El carguero MV Ocean Winner, con bandera de Panamá, naufragó el sábado en la bahía de Bengala, frente a la costa oriental de India. De los 24 tripulantes que se encontraban a bordo, solo dos fueron rescatados; 22 permanecen desaparecidos.
Los dos sobrevivientes fueron avistados en balsas salvavidas por un avión de la Armada india y rescatados posteriormente por el buque comercial MT AISOPOS. La tripulación estaba compuesta por 20 ciudadanos de China, tres de Myanmar y uno de Bangladesh.
La empresa operadora, Victory Star Group Co., informó a las autoridades indias que había perdido comunicación con el navío hacia el mediodía del sábado. Las causas del siniestro se desconocen hasta el momento.
La Autoridad Marítima de Panamá (AMP), a través de su Dirección General de Marina Mercante, emitió un comunicado confirmando que el buque se considera «pérdida total». El organismo señaló que su Departamento de Investigación de Asuntos Marítimos coordinará una investigación bajo los parámetros del Código de Investigación de Siniestros de la Organización Marítima Internacional (OMI).
«Se ha contactado al operador de la nave y a las autoridades locales para monitorear cualquier riesgo potencial de contaminación», indicó la AMP, según recogió EFE. El carguero transportaba mineral de hierro, lo que eleva la preocupación por un posible derrame en la costa oriental de India.
El MV Ocean Winner había partido de Paradip, en el estado de Orisha, y tenía previsto llegar a Singapur el 27 de agosto, según datos de la plataforma Marine Traffic. Las condiciones meteorológicas y la extensión de la bahía de Bengala han dificultado las tareas de búsqueda y rescate, que hasta la noche del lunes no habían arrojado señales de los desaparecidos.

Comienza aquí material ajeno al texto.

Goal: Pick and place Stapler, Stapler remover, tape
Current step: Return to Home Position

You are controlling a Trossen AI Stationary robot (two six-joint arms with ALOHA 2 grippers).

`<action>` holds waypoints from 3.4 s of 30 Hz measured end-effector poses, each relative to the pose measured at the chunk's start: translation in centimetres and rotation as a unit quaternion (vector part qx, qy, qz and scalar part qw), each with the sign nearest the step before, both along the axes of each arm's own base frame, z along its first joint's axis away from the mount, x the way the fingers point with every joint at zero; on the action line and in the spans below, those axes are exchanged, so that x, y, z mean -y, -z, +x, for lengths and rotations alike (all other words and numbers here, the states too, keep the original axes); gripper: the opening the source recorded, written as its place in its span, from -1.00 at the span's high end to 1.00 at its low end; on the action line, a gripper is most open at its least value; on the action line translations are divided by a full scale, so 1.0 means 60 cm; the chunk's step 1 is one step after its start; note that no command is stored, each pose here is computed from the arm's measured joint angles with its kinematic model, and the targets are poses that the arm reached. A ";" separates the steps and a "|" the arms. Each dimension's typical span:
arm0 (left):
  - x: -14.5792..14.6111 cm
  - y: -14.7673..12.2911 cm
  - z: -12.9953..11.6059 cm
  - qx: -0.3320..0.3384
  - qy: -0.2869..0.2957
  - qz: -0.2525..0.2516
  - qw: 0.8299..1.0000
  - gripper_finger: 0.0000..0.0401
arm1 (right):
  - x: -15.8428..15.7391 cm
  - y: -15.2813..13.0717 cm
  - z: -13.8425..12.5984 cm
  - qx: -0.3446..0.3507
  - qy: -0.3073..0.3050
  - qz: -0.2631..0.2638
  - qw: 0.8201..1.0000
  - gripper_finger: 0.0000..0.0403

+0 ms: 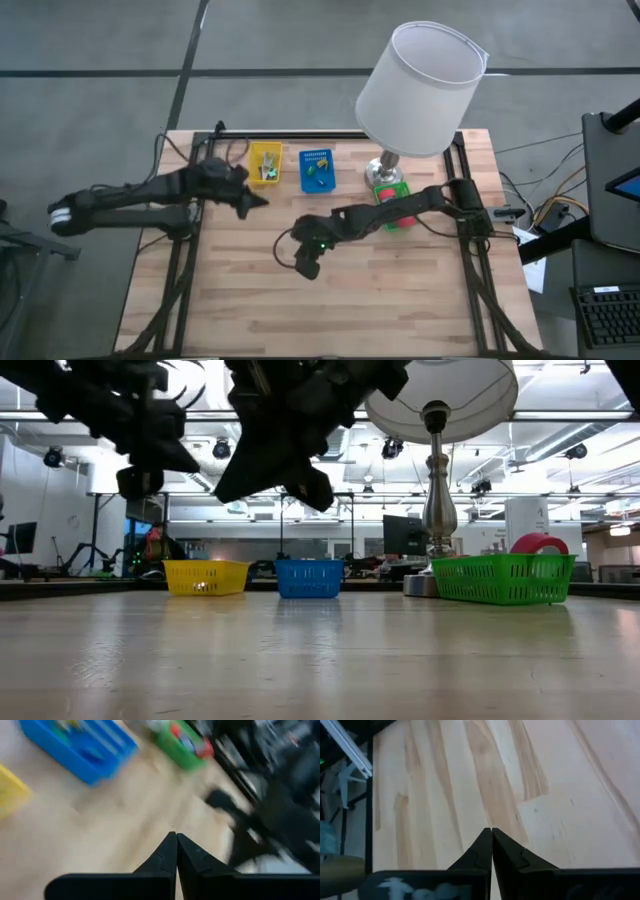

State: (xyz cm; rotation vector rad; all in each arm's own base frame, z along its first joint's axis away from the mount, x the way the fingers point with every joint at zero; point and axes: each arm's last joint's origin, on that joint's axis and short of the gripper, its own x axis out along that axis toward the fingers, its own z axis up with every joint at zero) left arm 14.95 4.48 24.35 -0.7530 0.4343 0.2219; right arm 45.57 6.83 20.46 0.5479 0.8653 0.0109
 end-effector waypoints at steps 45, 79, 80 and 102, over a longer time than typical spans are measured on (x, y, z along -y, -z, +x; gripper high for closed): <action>0.131 0.105 -0.050 0.297 0.143 0.246 0.911 0.84 | 0.092 0.031 -0.306 0.335 -0.009 -0.078 0.939 0.96; 0.107 0.090 -0.101 0.244 0.089 0.286 0.922 0.86 | 0.103 0.065 -0.552 0.402 0.020 -0.104 0.909 0.96; 0.106 0.091 -0.102 0.239 0.090 0.285 0.924 0.86 | 0.103 0.063 -0.554 0.407 0.018 -0.111 0.906 0.96; 0.106 0.086 -0.103 0.239 0.090 0.276 0.927 0.87 | 0.104 0.059 -0.592 0.428 0.006 -0.118 0.896 0.96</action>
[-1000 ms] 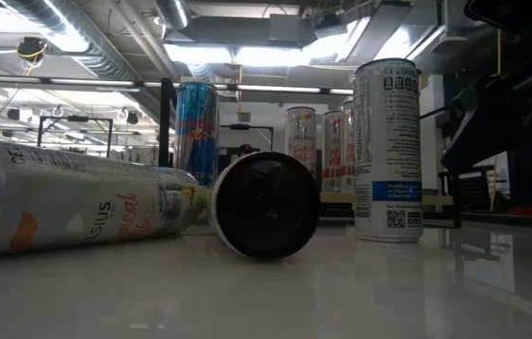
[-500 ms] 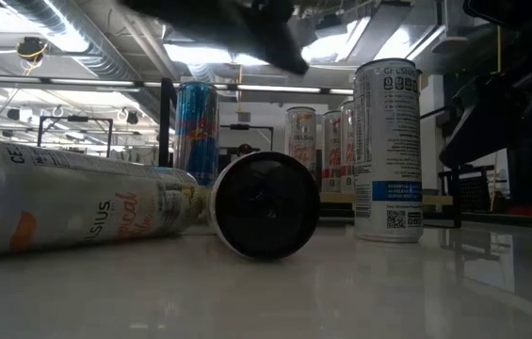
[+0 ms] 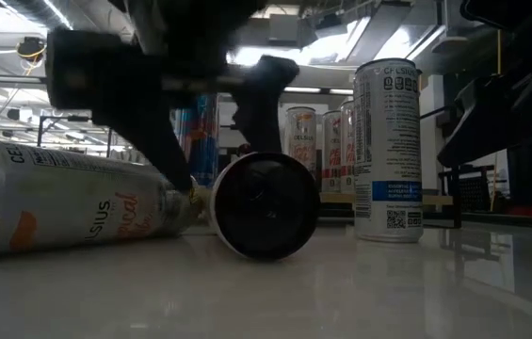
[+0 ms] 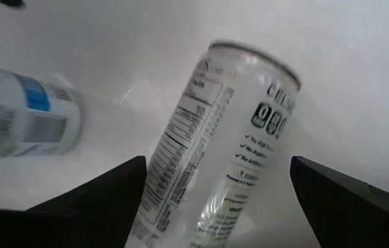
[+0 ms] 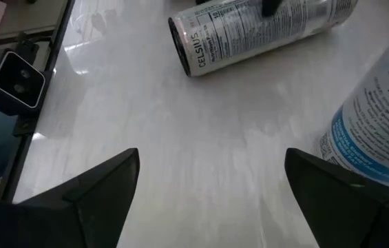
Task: Place canned beverage on shelf
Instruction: Put the white-yellow soda can on the shelf aligned with the other white-yellow soda can
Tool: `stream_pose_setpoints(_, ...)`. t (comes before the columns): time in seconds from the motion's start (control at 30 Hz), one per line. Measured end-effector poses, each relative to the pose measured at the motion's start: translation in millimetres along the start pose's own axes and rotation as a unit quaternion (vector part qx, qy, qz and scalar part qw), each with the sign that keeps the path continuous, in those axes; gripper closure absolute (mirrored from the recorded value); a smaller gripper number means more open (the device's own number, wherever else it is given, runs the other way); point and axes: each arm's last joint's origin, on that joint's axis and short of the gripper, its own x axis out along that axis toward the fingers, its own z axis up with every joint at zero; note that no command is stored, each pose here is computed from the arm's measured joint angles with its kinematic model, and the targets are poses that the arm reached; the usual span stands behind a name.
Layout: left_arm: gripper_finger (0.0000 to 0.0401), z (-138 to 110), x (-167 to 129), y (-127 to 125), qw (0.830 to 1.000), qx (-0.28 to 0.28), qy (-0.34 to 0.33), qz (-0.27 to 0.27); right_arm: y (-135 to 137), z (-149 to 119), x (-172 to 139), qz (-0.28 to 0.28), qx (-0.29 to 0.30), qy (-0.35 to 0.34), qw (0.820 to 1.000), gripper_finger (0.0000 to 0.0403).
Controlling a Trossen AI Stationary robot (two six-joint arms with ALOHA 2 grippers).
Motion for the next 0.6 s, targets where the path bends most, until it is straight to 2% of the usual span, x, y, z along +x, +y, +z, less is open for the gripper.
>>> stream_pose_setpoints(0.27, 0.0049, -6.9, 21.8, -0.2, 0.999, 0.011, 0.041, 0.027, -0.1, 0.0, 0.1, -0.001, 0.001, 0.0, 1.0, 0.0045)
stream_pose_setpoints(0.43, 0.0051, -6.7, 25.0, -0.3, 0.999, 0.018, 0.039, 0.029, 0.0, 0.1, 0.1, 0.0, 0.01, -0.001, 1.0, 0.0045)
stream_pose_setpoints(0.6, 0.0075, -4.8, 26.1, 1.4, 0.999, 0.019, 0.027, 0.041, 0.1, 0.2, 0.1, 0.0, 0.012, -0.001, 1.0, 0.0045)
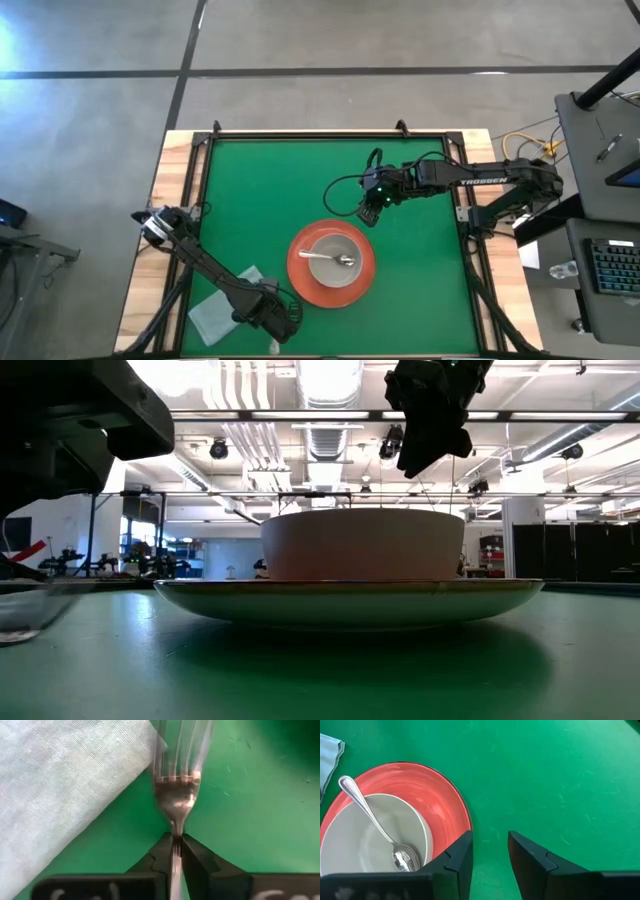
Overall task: Set table place
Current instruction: Put the silver fork to the right of the orange plate
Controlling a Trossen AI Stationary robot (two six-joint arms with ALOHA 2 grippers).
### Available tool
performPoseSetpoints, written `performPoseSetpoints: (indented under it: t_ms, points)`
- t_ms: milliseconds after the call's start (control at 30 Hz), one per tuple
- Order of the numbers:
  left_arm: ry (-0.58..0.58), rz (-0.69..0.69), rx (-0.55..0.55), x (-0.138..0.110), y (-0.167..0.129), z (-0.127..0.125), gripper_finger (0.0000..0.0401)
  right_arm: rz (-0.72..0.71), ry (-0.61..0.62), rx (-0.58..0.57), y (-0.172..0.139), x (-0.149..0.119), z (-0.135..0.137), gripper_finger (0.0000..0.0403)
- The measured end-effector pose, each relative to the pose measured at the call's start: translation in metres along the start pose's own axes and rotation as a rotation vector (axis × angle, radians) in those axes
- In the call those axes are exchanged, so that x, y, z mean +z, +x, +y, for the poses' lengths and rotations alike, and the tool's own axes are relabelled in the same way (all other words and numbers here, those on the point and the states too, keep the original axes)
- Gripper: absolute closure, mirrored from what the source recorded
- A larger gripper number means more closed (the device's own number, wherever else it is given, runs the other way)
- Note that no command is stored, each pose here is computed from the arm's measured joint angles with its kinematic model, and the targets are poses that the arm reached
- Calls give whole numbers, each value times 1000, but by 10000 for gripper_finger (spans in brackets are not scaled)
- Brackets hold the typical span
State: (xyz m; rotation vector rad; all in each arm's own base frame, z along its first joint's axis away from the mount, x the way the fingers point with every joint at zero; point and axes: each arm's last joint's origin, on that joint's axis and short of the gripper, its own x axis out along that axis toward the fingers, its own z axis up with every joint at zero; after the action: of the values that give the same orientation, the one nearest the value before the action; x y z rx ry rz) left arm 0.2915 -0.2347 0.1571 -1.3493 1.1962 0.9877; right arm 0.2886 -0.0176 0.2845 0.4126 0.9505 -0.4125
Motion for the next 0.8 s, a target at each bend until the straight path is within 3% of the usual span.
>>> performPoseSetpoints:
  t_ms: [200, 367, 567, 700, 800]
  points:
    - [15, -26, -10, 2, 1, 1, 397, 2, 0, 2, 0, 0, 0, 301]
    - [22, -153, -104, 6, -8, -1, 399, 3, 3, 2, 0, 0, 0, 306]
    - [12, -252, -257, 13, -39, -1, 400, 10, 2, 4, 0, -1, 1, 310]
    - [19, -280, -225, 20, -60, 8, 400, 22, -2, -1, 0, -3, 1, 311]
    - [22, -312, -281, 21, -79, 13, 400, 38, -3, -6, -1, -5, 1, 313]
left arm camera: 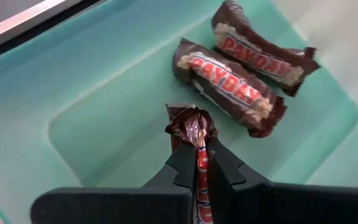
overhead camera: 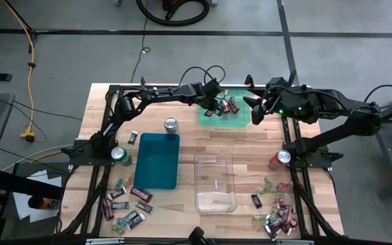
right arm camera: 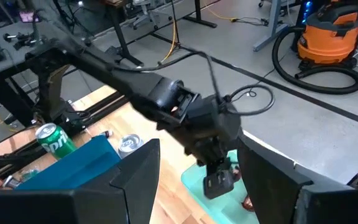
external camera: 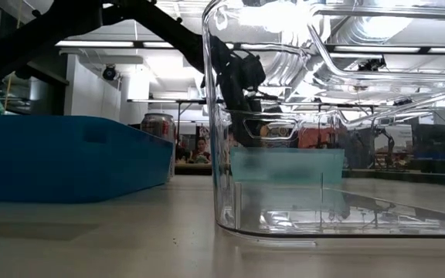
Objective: Sort candy
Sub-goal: Put the chocolate peanut bar into the green bin
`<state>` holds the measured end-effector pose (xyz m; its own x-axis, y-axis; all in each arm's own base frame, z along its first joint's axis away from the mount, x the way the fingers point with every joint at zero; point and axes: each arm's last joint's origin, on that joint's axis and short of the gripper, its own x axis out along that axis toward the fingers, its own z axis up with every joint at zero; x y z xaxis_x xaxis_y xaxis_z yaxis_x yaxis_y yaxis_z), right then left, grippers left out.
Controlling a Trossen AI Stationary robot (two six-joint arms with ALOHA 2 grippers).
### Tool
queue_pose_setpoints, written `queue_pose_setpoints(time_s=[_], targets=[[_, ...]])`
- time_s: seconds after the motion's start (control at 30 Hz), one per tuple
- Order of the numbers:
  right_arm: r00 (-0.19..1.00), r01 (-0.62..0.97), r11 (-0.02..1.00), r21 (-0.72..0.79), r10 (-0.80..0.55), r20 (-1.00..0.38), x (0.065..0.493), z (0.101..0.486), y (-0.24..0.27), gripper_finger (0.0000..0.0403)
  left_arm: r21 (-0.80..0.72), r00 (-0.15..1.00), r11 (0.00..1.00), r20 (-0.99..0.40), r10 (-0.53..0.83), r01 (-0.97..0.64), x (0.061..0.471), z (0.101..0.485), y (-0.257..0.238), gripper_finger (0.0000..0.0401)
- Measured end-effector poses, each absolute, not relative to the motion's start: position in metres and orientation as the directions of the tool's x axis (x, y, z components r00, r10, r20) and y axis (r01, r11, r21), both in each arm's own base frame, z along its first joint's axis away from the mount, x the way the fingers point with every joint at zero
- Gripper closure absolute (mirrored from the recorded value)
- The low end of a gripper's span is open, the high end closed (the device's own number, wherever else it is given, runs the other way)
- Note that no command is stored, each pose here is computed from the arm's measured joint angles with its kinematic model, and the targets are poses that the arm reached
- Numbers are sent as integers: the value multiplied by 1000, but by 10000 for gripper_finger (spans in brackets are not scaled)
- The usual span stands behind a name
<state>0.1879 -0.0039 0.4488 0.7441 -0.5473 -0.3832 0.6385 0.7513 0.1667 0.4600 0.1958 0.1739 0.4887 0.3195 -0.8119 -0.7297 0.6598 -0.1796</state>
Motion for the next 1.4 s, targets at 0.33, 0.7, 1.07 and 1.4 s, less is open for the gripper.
queue_pose_setpoints(time_s=[0.33,0.7,1.07,1.4], targets=[[743,640,751,165,-549,-382,188,449,-4,194,-157,492,704,-817,301,-693,463,174,186,354],[727,644,754,130,-549,-413,186,445,-4,194,-172,514,718,-807,290,-674,462,185,182,221],[720,645,754,119,-550,-423,185,444,-4,194,-145,614,788,-715,335,-599,430,274,184,173],[714,648,750,132,-538,-448,184,442,-4,194,-103,741,862,-568,358,-496,386,367,121,185]])
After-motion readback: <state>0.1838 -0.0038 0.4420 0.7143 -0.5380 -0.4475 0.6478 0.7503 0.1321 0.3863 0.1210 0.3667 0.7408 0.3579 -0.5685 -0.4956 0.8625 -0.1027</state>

La Armada y la Guardia Costera de India han desplegado unidades marítimas y aéreas para rastrear la zona desde el sábado. Panamá y la India mantienen coordinación estrecha para minimizar el impacto ecológico del siniestro.
El caso adquiere dimensión sistémica por el peso del registro panameño en el comercio global: según datos de la AMP, abarca 7.831 buques y supera los 200,6 millones de toneladas de registro bruto, una de las mayores marinas mercantes del mundo.
Conviene mirar los incentivos. El registro de conveniencia panameño ofrece ventajas fiscales y operativas a armadores de todo el mundo, pero impone a la AMP una responsabilidad de fiscalización proporcional a su escala. La investigación que ahora se abre bajo normas de la OMI será una prueba de la capacidad institucional de Panamá para responder con rigor cuando uno de sus buques registrados protagoniza un siniestro de esta magnitud. La estabilidad jurídica y la reputación del registro —activos estratégicos para la economía panameña— dependen, en buena medida, de que esa respuesta sea creíble y transparente.